The coronavirus pandemic has created a “perfect storm” for Catholic Charities of Southern Nevada — a drop in donations and a surge in seniors seeking home-delivered meals — its CEO said.
“In my eight years at Catholic Charities, that’s unprecedented,” President and CEO Tom Roberts said, adding that donations have dropped about 50 percent.
“There are a lot of people who are really struggling,” he said.
Even before the COVID-19 outbreak, Las Vegas Valley nonprofits were seeing an increase in the number of seniors seeking food assistance because of the booming population and longer lifespans.
Nevada was the fastest-growing state in the nation in 2018, according to the U.S. Census Bureau. And its population of retirement-age residents grew by 149,000 between 2010 and 2018.
Of Las Vegas’ nearly 645,000 residents, 14.5 percent are 65 or older, according to a July 2018 population estimate from the Census Bureau. The percentage is higher for Nevada as a whole (15.7 percent), Henderson (19.1 percent) and Boulder City (30.4 percent), but lower in North Las Vegas (10 percent).
Seniors on a fixed income struggle with food insecurity more than other age groups, said Jodi Tyson, vice president for strategic initiatives at Three Square food bank. They’re often forced to think about “spending trade-offs,” she said, in order to pay for necessities such as medication and housing.
“Malnutrition leads to more health-related complications and falls for older Americans, while protein malnutrition in particular contributes to longer hospital stays and higher rates of death,” national coordinator Bob Blancato said in the statement. “Working together, we must all do our part to protect the older adults in our lives from becoming malnourished during this crisis.”
Meals on Wheels
Catholic Charities’ Meals on Wheels program has served seniors in Las Vegas and North Las Vegas since 1975.
When Roberts arrived eight years ago at the nonprofit, 750 seniors were signed up for Meals on Wheels. Now, there are 2,200.

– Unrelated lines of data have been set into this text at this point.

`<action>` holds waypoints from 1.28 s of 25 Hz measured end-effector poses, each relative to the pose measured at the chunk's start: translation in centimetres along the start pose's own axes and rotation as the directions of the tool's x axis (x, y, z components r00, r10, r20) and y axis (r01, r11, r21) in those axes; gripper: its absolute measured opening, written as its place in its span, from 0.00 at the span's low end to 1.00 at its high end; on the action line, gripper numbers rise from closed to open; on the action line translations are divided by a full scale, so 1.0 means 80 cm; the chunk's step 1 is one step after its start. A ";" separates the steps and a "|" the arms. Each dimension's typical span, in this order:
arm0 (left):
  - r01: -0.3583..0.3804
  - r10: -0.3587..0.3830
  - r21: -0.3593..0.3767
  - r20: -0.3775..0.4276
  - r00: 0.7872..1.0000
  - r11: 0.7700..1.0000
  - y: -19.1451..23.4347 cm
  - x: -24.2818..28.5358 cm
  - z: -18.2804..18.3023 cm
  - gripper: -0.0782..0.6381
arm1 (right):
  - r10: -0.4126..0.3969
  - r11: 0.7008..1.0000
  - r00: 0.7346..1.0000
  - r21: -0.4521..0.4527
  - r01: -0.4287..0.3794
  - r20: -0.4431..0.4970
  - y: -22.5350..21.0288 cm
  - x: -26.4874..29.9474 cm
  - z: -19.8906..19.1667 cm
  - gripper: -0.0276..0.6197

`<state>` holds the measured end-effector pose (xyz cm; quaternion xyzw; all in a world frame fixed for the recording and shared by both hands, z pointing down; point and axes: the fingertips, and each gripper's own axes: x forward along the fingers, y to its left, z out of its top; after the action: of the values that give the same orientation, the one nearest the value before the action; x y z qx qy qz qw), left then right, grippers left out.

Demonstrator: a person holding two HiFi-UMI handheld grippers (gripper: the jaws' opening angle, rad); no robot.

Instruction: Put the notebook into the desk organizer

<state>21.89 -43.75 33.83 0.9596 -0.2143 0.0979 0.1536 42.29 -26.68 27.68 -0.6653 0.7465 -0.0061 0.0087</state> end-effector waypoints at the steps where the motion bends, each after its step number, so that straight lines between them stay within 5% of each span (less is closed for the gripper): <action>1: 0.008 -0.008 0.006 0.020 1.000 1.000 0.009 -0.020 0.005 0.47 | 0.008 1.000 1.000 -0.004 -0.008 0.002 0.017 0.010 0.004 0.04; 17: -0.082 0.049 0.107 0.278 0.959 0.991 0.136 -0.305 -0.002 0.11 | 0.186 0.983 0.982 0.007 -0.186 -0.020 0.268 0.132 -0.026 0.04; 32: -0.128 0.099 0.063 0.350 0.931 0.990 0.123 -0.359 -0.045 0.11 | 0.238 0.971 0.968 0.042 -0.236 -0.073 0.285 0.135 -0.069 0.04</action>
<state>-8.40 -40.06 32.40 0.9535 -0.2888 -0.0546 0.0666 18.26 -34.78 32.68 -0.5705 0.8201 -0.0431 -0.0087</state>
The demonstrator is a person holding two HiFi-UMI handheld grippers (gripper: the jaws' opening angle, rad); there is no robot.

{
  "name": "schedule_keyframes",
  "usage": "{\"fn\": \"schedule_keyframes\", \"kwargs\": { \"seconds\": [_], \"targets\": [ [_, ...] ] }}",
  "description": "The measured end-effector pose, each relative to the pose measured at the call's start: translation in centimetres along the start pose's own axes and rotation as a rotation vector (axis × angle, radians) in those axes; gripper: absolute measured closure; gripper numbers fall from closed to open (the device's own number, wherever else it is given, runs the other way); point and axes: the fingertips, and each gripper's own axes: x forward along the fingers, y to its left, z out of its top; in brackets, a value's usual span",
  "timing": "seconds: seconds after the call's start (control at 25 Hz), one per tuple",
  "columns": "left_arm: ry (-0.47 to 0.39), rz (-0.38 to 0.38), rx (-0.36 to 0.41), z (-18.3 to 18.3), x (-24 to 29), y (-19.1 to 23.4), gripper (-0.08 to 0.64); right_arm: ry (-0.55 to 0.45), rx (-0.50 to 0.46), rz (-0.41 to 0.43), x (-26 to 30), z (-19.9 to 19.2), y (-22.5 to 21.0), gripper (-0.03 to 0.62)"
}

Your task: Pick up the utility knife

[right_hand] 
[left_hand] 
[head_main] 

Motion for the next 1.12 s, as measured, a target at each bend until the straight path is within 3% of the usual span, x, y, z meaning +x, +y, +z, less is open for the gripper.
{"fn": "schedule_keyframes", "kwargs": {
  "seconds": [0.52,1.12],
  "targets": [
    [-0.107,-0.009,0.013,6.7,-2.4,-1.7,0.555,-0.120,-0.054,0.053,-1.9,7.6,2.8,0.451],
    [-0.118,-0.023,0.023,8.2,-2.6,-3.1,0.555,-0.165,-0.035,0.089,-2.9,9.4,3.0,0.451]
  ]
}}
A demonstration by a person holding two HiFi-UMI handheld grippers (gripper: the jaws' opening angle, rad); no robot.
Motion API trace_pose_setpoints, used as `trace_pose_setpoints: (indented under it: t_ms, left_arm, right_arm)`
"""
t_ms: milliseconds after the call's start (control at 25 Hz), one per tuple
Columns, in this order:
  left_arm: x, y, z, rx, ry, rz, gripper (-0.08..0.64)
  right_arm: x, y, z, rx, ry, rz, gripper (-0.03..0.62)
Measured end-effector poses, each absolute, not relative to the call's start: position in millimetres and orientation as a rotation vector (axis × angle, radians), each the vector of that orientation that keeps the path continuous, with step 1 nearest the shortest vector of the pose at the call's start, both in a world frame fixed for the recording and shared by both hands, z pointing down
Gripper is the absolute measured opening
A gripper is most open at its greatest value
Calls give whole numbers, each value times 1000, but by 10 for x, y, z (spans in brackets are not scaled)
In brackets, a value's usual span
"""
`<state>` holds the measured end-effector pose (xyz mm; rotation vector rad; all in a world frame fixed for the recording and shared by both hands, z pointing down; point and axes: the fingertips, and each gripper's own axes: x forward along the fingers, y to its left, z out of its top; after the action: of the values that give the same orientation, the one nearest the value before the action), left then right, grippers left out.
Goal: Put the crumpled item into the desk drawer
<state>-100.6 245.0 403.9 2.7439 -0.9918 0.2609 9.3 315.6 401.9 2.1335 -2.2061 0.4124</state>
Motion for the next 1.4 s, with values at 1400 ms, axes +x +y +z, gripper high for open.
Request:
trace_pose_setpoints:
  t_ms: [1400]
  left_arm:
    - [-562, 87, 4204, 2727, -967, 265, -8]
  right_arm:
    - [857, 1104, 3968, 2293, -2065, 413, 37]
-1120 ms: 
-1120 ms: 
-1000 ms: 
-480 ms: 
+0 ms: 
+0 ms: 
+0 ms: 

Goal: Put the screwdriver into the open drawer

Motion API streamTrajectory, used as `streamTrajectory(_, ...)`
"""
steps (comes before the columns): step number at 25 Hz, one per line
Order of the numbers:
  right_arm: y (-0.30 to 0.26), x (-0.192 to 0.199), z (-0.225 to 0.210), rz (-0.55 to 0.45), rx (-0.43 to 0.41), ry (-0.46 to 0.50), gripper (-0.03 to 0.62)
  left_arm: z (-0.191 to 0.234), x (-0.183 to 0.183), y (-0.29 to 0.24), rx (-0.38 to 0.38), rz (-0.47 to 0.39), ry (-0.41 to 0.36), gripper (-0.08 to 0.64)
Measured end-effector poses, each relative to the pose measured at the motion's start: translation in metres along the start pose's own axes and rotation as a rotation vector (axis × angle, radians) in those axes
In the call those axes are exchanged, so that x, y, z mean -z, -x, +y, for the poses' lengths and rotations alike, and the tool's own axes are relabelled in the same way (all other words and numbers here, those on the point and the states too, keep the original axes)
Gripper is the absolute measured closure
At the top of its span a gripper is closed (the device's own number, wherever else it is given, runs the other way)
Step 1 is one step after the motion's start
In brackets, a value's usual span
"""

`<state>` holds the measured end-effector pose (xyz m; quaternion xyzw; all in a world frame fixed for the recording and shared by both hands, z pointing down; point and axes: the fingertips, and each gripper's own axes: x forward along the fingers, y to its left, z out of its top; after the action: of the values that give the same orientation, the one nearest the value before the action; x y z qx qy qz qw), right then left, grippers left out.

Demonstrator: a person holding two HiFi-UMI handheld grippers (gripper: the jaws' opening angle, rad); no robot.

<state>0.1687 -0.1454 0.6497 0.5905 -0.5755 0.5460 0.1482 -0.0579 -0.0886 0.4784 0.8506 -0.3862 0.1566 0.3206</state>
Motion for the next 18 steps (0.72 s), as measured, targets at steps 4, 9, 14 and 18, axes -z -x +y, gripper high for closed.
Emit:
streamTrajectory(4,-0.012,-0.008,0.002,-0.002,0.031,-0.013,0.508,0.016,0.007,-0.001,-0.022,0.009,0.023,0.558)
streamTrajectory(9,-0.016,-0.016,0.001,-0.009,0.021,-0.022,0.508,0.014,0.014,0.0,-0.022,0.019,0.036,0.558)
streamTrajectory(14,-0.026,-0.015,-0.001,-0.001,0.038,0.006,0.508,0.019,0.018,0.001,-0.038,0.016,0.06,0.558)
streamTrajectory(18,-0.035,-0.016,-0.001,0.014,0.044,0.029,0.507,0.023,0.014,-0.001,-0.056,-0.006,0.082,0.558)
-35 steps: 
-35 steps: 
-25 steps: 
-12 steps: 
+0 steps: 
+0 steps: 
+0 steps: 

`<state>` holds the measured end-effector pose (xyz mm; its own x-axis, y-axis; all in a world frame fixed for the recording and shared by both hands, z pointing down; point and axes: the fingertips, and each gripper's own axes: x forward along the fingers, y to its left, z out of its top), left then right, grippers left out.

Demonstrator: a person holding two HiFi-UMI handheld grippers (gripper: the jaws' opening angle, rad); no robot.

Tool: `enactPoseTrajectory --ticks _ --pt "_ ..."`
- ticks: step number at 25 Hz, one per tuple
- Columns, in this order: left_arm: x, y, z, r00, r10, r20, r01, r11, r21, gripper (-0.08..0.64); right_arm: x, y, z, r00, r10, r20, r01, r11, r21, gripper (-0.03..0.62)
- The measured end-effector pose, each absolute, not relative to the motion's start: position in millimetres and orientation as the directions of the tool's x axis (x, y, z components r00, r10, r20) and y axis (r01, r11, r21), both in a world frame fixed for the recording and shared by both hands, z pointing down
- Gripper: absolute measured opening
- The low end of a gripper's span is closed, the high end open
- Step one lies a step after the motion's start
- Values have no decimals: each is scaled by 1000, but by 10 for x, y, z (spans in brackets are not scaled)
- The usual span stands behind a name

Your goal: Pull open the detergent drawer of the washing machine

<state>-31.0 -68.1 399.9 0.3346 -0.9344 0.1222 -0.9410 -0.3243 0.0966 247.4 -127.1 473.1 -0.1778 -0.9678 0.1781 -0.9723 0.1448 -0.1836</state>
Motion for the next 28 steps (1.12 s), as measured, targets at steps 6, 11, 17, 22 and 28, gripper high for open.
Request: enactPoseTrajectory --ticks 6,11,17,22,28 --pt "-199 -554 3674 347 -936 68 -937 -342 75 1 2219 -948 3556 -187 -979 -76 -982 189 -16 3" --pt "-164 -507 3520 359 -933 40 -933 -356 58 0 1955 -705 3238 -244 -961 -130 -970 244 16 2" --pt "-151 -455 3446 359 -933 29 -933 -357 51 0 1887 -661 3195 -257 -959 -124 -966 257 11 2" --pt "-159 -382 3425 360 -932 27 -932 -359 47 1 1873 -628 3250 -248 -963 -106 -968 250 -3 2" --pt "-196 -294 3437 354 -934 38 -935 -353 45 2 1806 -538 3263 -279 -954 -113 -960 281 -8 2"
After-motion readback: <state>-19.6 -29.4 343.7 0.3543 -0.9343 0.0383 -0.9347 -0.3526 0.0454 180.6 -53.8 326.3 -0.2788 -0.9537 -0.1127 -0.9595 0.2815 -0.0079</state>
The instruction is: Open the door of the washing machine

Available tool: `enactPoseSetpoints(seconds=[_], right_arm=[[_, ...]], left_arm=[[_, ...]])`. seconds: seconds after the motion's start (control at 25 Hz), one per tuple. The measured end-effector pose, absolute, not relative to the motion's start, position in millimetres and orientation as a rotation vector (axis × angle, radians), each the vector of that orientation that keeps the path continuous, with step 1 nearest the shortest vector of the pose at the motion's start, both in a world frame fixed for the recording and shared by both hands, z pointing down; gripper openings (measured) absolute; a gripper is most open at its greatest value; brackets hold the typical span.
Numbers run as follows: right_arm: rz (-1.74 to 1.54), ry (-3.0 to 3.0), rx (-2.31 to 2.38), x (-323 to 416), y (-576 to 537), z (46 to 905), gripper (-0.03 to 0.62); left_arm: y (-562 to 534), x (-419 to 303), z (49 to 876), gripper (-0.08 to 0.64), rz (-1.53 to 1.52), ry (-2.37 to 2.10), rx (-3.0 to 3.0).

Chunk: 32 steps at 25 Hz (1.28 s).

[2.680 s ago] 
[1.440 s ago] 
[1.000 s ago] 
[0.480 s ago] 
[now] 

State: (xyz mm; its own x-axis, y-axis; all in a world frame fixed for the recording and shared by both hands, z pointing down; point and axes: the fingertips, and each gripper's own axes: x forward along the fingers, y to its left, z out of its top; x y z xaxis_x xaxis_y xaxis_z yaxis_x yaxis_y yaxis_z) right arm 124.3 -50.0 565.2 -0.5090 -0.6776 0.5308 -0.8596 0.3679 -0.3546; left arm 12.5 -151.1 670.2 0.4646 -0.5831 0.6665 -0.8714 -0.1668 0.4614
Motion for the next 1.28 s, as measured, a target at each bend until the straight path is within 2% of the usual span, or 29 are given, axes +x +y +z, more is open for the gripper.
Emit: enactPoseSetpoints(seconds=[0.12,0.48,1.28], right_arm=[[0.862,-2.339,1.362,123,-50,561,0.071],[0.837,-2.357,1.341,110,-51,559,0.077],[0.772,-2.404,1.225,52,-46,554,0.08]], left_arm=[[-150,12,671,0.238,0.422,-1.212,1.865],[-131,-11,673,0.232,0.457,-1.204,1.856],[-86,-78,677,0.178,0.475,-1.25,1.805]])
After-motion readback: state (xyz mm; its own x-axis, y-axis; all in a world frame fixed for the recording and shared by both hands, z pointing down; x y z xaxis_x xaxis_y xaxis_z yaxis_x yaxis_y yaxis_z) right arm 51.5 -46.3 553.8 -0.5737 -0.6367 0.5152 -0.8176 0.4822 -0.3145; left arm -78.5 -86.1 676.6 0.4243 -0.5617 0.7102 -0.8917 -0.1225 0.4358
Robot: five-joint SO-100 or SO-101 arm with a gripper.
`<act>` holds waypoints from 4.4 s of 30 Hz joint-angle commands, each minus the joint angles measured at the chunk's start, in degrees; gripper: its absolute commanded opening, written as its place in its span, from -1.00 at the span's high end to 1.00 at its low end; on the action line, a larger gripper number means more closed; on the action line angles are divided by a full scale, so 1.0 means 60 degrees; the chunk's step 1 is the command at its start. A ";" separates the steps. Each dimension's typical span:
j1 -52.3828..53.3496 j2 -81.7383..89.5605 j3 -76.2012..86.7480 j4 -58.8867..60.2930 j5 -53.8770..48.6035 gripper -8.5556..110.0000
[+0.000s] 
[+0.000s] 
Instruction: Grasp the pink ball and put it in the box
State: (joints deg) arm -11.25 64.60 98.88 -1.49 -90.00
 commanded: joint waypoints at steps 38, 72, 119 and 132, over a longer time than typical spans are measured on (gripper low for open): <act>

Typically, 200 to 300 people are on the waiting list. As a result, case managers prioritize the list based on need, with preference given to seniors who are immobile or have other serious health issues.
“The program, sadly, has always had a waiting list,” Roberts said. “… It breaks my heart that that level of demand and need is out there.”
Seniors, he said, are often “silent sufferers.”
Roberts said Catholic Charities has contacted the Nevada Department of Health and Human Services’ Aging and Disability Services Division, one of the agencies that provides funding for Meals on Wheels, to talk about the recently increased demand.
Catholic Charities has faced other challenges within the past month. The nonprofit’s shelter, which usually accommodates about 516 men, closed for about a week after a homeless man and an employee tested positive for COVID-19. It reopened April 1.
Some employees have become ill, or their family members are sick, Roberts said.
“That has obviously strained our labor pool, so we are struggling to keep the product moving,” he said.
The nonprofit has asked employees in its other departments to help with Meals on Wheels.
“By the grace of God and our employees, we haven’t missed a single meal,” Roberts said.
Other Meals on Wheels programs in Southern Nevada are operated by the city of Henderson and the Boulder City Senior Center. And some senior centers now provide delivery or pickup meals.
Boulder City’s program serves 30 to 60 seniors, a number that has stayed “pretty much the same” during the outbreak, said Lacey Scarpa, assistant executive director at the senior center.
The center is also delivering meals to more than 75 seniors outside of the program, and the number of people using its food pantry has doubled in the past month. The center used to serve in-person lunches to 120-150 seniors a day before it temporarily closed.
How other nonprofits are responding
In mid-March, Three Square food bank started seeing an influx of calls from people looking for food assistance. Initially, there were seven phone lines, but nine more were added.
Pre-COVID-19, Three Square’s phone center received about 15,000 calls each month. From March 16-20 — the week Gov. Steve Sisolak ordered the closure of nonessential businesses — it received 9,333 calls.
“A good portion of those were seniors who were afraid to go out of their homes,” Tyson said.
In response to the economic effects of the COVID-19 outbreak — including furloughs and layoffs — Three Square created an emergency food fund in partnership with the Clark County School District and launched 43 distribution sites across the valley.
The nonprofit’s Golden Groceries program provides some food distribution sites with dedicated hours for those 60 and older.
The nonprofit also called seniors who attended its two in-person meal programs to see if they needed home-delivered groceries. It has delivered groceries to about 1,600 seniors since mid-March through a partnership with the Regional Transportation Commission.
And the nonprofit expects to refer 1,600 to 2,000 seniors to home-delivered meal programs administered by other agencies, Tyson said.
“I’m very, very concerned about our community,” the nonprofit’s founder, Arnold Stalk, said, “and was before this whole thing hit.”